As declarações de Zoellick e de Amorim, em nome do G21, indicam, claramente, que a reunião da OMC vai começar, hoje, com o que o brasileiro define como uma "batalha de procedimentos", em torno de qual documento terá precedência nas discussões.
O preferido de europeus e norte-americanos leva vantagem de saída, porque a OMC não distribui cópias do texto do G21.
Zoellick alega que a única maneira de preservar a governança em uma entidade de 146 países, como a OMC, em que as decisões são tomadas por consenso, e não por voto, é adotar a posição dos presidentes de cada grupo negociador (ou do coordenador de todos os grupos negociadores).
"Eu mesmo tenho algumas dificuldades com esse documento, que contém idéias boas e idéias ruins.

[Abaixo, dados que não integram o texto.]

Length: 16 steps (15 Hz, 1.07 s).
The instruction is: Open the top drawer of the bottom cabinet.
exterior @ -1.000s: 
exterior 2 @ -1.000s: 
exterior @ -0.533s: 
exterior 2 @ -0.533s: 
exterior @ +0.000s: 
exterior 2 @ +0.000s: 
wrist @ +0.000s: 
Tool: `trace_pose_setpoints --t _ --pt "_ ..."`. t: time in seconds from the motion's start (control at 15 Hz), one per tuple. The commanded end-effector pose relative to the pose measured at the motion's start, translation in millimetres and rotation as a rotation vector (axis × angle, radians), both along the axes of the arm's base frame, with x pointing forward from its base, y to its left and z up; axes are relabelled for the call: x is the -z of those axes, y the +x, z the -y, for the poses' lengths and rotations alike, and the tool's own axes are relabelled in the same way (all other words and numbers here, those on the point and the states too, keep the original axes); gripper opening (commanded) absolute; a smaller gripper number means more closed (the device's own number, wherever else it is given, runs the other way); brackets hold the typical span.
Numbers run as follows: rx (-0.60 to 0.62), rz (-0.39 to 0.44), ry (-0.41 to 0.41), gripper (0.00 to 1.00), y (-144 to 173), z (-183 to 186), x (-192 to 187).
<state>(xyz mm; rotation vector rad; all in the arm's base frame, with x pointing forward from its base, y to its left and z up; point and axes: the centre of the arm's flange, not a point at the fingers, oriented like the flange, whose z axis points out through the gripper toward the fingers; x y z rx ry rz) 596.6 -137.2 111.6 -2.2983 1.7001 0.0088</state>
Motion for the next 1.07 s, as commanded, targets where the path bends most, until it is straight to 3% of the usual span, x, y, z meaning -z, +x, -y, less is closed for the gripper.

Mas, se cada país quiser apresentar o seu próprio texto, eu também apresento o meu", disse Zoellick, espécie de ministro do Comércio Exterior dos EUA.

Básico
O G21, de todo modo, obteve a promessa do presidente da conferência, o ministro mexicano Luís Derbez, de que o seu texto "será um ponto de partida junto com outros textos", conforme Amorim reproduziu aos jornalistas brasileiros que acompanham o encontro de Cancún.
A expectativa da delegação brasileira é a de que seja possível tratar da questão agrícola ponto por ponto, em vez de discutir um único documento básico.
Funcionaria assim: ao discutir, por exemplo, subsídios à exportação, os delegados veriam quais as diferentes propostas sobre a mesa e tentariam chegar a um acordo.
De todo modo, o acordo, se houver, será apenas sobre a moldura geral da negociação agrícola, sem conter números que dêem caráter concreto e objetivo à liberalização do setor, que é a principal meta brasileira. Ou, como prefere Zoellick, a OMC "migrará das propostas de negociação para uma moldura negociadora. Só depois virão os números".
O problema é que há pouco tempo para o "depois". Ao ser lançada a Rodada Doha, no Qatar, em novembro de 2001, os países-membros da OMC decidiram encerrá-la no final de 2004. Vinte meses depois, não há, no entanto, acordo sobre quase nada, embora já esteja marcada a 6ª Ministerial da OMC (outubro ou novembro de 2004, em Hong Kong).
Ou seja, falta um ano, pouco mais ou menos, para fechar a negociação, mas o nó agrícola continua presente há 20 meses e emperra a negociação em todas as demais áreas.
A pressão americana pela adoção do texto de Pérez del Castillo foi feita também durante a reunião do Grupo de Cairns, conglomerado dos 17 grandes exportadores agrícolas (Brasil inclusive).
O inconveniente de se adotar o texto de Pérez del Castillo é assim definido por Amorim: "Cria uma equação que não pode ser preenchida com bons números".
Para o Brasil, liberalizar o comércio agrícola é fundamental, porque se trata do setor em que o país é extremamente competitivo. O agronegócio já responde por 47% das exportações brasileiras, mesmo com as atuais restrições.